_Brief_: Every line below that mentions the word "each" should be copied out.

※

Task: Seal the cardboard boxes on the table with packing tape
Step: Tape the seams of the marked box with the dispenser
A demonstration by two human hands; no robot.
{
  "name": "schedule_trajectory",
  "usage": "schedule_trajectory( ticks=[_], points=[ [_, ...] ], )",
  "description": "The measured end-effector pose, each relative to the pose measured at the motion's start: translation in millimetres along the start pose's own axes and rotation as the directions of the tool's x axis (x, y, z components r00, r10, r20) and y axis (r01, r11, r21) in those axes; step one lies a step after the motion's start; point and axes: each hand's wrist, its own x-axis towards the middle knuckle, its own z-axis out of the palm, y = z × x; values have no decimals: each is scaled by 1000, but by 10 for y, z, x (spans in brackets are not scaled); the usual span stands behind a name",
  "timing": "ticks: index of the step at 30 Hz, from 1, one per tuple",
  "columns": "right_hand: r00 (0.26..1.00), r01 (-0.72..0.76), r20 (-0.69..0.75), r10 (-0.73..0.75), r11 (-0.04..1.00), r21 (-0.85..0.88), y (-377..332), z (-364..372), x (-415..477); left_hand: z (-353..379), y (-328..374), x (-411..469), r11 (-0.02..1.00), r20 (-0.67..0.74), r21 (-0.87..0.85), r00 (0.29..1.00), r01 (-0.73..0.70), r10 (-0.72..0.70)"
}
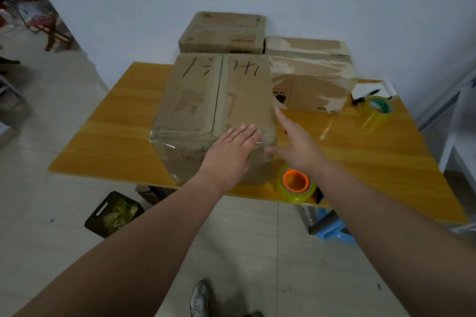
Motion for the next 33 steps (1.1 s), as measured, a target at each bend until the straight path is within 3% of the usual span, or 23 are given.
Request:
schedule_trajectory(
  ticks=[3, 5, 9, 14, 17, 18, 21, 23, 30, 33],
  points=[
    [982, 180, -35, -184, 979, -94, -80, 56, -113, -1, -23, -8, 1000, 20, 15, 1000, -15, 14],
    [976, 209, -28, -218, 960, -188, -127, 117, -155, -26, -66, -20, 997, 51, 58, 997, -54, 51],
    [981, 144, -61, -184, 901, -409, -151, 156, -186, -120, -495, -231, 995, 28, 95, 999, 23, -25],
    [983, 40, -141, -120, 882, -470, -252, 295, -248, -190, -1272, -792, 982, 9, 155, 994, 106, -109],
    [986, -27, -153, -69, 833, -552, -367, 366, -284, -232, -1662, -978, 962, 58, 93, 963, 258, -264],
    [981, 4, -158, -111, 830, -558, -446, 400, -298, -244, -1772, -1020, 963, 79, 79, 962, 257, -263],
    [937, 229, -122, -329, 838, -496, -870, 588, -250, -282, -1940, -1004, 989, 43, -60, 990, 136, -133],
    [935, 287, -51, -351, 833, -472, -1189, 781, -98, -321, -1919, -846, 976, 2, -204, 997, 78, -80],
    [984, 162, 29, -175, 817, -553, -1554, 1284, 293, -240, -1978, -436, 962, 46, -266, 996, -57, 72],
    [983, 143, 5, -183, 749, -647, -1510, 1376, 254, -233, -2071, -440, 968, 50, -225, 990, -116, 130]
  ],
)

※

_Written response_:
  "description": "The measured end-effector pose, each relative to the pose measured at the motion's start: translation in millimetres along the start pose's own axes and rotation as the directions of the tool's x axis (x, y, z components r00, r10, r20) and y axis (r01, r11, r21) in those axes; step one lies a step after the motion's start; point and axes: each hand's wrist, its own x-axis towards the middle knuckle, its own z-axis out of the palm, y = z × x; values have no decimals: each is scaled by 1000, but by 10 for y, z, x (spans in brackets are not scaled); the usual span stands behind a name",
Motion for the next 33 steps (1.1 s), as measured, a target at each bend until the straight path is within 3% of the usual span, or 23 are given.

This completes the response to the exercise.